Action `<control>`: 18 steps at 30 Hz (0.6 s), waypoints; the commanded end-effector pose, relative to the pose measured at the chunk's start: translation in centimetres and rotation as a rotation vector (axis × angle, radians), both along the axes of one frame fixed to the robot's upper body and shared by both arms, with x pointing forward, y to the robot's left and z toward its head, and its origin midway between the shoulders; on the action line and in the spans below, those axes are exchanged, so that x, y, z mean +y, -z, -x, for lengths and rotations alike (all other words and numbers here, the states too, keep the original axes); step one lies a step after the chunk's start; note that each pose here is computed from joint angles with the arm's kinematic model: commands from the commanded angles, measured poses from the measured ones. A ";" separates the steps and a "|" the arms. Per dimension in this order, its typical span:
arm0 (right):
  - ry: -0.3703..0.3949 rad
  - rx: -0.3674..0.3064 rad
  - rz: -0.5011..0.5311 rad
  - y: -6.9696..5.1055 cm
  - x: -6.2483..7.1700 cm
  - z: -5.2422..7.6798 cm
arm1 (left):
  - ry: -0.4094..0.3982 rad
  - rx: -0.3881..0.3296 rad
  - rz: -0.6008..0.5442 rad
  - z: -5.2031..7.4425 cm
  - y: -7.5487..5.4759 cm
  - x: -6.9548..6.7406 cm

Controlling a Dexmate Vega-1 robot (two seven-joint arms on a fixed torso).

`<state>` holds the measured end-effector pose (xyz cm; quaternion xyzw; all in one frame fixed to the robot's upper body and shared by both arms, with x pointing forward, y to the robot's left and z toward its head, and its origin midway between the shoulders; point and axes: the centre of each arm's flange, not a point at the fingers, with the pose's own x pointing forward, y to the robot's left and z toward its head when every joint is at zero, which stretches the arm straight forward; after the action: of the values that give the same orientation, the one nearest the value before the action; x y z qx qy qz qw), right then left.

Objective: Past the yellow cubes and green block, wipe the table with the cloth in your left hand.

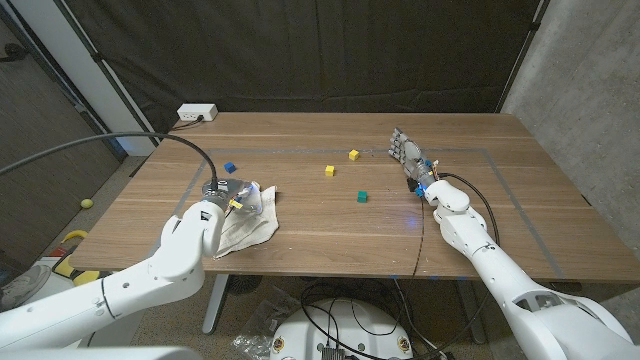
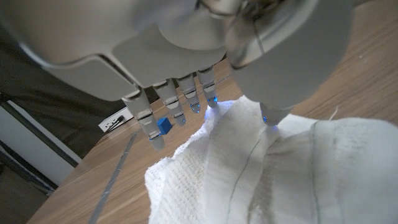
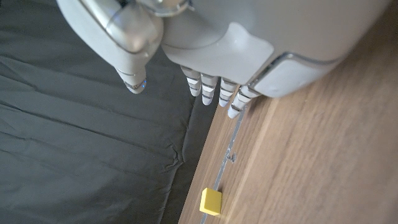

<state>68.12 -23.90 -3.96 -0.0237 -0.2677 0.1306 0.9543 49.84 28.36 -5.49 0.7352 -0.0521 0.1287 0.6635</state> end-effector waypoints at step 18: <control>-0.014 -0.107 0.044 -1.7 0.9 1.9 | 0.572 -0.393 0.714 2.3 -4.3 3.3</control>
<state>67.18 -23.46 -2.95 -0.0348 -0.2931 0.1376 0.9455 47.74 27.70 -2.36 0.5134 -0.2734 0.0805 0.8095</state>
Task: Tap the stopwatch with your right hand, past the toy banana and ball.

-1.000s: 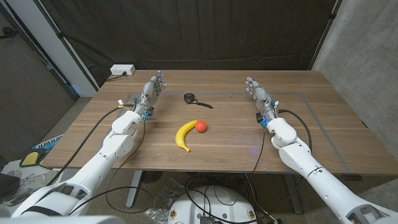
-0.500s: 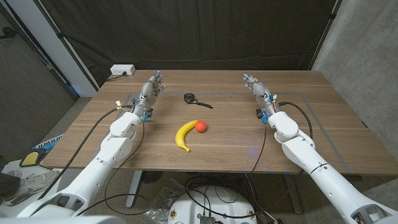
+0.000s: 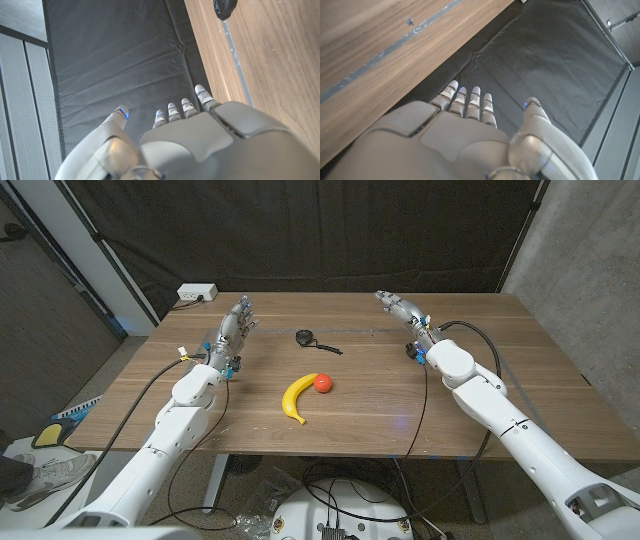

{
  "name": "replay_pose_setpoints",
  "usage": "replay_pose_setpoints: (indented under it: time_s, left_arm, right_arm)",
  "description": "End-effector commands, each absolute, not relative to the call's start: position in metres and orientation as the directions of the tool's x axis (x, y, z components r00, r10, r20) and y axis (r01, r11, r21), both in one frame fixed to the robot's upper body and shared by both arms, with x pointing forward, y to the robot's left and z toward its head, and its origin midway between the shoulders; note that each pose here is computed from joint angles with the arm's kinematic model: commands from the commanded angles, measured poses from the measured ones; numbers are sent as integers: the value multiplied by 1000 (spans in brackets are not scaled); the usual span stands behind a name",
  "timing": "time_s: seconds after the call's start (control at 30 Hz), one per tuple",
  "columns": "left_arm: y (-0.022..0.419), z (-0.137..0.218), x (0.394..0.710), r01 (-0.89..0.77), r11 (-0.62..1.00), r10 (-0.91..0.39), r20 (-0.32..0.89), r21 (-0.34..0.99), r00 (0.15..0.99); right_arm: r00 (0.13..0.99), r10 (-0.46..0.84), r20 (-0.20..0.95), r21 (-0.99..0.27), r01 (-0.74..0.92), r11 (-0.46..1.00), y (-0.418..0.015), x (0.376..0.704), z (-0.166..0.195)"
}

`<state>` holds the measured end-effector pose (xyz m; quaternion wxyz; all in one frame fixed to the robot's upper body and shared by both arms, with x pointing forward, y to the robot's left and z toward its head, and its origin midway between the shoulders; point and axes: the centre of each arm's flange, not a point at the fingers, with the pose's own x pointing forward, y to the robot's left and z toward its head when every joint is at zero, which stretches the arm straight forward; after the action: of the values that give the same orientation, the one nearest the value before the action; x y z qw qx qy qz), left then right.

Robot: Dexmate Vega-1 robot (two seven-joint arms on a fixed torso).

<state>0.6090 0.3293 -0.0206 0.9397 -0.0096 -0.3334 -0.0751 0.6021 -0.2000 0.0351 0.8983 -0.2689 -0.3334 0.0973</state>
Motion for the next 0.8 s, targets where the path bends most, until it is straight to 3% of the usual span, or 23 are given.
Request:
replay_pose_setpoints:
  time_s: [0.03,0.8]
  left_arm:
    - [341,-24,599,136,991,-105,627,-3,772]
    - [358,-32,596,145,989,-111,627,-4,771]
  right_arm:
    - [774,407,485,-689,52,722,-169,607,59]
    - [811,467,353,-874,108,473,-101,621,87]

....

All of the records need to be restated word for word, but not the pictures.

SOLUTION FOR THIS TASK
Action `<control>`: 18 steps at 30 Hz (0.6 s), waypoints; the commanded end-effector pose, relative to the pose measured at the chunk's start: translation in centimetres and rotation as a rotation vector (axis × angle, radians), both along the axes of one frame fixed to the robot's upper body and shared by both arms, with x pointing forward, y to the robot's left and z toward its head, and its origin midway between the shoulders; on the action line and in the spans below, those axes are exchanged, so that x, y, z mean +y, -z, -x, for lengths and rotations alike (all other words and numbers here, the states too, keep the original axes); step one lies a step after the chunk's start; note that each pose here is computed from joint angles with the arm's kinematic model: commands from the commanded angles, measured poses from the measured ones. A ";" separates the steps and a "|" the arms. Per dimension in this order, its typical span:
arm0 (right):
  - ry: -0.3703..0.3949 rad
  - rx: -0.3674..0.3064 rad
  - rz: -0.5011..0.5311 rad
  - y: -6.9696..5.1055 cm
  - x: -6.2483..7.1700 cm
  - z: -5.2422..7.6798 cm
arm1 (left):
  - ry: -0.4094..0.3982 rad
  - rx: -0.3881..0.3296 rad
  - rz: -0.6008..0.5442 rad
  - z: -5.2031..7.4425 cm
  - y: -7.5487..5.4759 cm
  - x: -6.9548..6.7406 cm

Controlling a Dexmate Vega-1 robot (two seven-joint arms on a fixed torso).

`<state>` holds the measured end-effector pose (xyz cm; quaternion xyzw; all in one frame fixed to the robot's upper body and shared by both arms, with x pointing forward, y to the robot's left and z toward its head, and its origin midway between the shoulders; point and axes: the centre of each arm's flange, not a point at the fingers, with the pose's own x pointing forward, y to the robot's left and z toward its head when every joint is at zero, which stretches the arm straight forward; after the action: of the values that give the same orientation, the one nearest the value before the action; x y z qx qy qz qw), right then left.

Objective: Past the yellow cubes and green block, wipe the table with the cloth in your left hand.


<state>68.12 -23.90 -3.96 -0.0237 -0.2677 0.1306 0.9543 49.84 28.36 -5.49 0.7352 -0.0521 0.1287 0.6635</state> end-effector waypoints at step 18: <control>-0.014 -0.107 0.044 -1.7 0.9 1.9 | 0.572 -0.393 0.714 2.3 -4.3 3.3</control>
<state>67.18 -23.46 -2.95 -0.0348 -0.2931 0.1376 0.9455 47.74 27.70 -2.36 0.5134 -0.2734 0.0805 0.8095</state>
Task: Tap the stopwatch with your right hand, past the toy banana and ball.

-1.000s: 
-0.500s: 
+0.000s: 

{
  "name": "replay_pose_setpoints",
  "usage": "replay_pose_setpoints: (indented under it: time_s, left_arm, right_arm)",
  "description": "End-effector commands, each absolute, not relative to the call's start: position in metres and orientation as the directions of the tool's x axis (x, y, z components r00, r10, r20) and y axis (r01, r11, r21), both in one frame fixed to the robot's upper body and shared by both arms, with x pointing forward, y to the robot's left and z toward its head, and its origin midway between the shoulders; note that each pose here is computed from joint angles with the arm's kinematic model: commands from the commanded angles, measured poses from the measured ones; numbers are sent as integers: the value multiplied by 1000 (spans in brackets are not scaled); the usual span stands behind a name",
  "timing": "time_s: seconds after the call's start (control at 30 Hz), one per tuple",
  "columns": "left_arm: y (-0.022..0.419), z (-0.137..0.218), x (0.394..0.710), r01 (-0.89..0.77), r11 (-0.62..1.00), r10 (-0.91..0.39), r20 (-0.32..0.89), r21 (-0.34..0.99), r00 (0.15..0.99); right_arm: r00 (0.13..0.99), r10 (-0.46..0.84), r20 (-0.20..0.95), r21 (-0.99..0.27), r01 (-0.74..0.92), r11 (-0.46..1.00), y (-0.418..0.015), x (0.376..0.704), z (-0.166..0.195)"
}

`<state>` holds the measured end-effector pose (xyz m; quaternion wxyz; all in one frame fixed to the robot's upper body and shared by both arms, with x pointing forward, y to the robot's left and z toward its head, and its origin midway between the shoulders; point and axes: the centre of each arm's flange, not a point at the fingers, with the pose's own x pointing forward, y to the robot's left and z toward its head when every joint is at zero, which stretches the arm straight forward; after the action: of the values that give the same orientation, the one nearest the value before the action; x y z qw qx qy qz), left then right.

Robot: Dexmate Vega-1 robot (two seven-joint arms on a fixed torso).

<state>0.6090 0.3293 -0.0206 0.9397 -0.0096 -0.3334 -0.0751 0.6021 -0.2000 0.0351 0.8983 -0.2689 -0.3334 0.0973</state>
Motion for the next 0.8 s, targets where the path bends most, until it is straight to 3% of the usual span, or 23 are given.
Request:
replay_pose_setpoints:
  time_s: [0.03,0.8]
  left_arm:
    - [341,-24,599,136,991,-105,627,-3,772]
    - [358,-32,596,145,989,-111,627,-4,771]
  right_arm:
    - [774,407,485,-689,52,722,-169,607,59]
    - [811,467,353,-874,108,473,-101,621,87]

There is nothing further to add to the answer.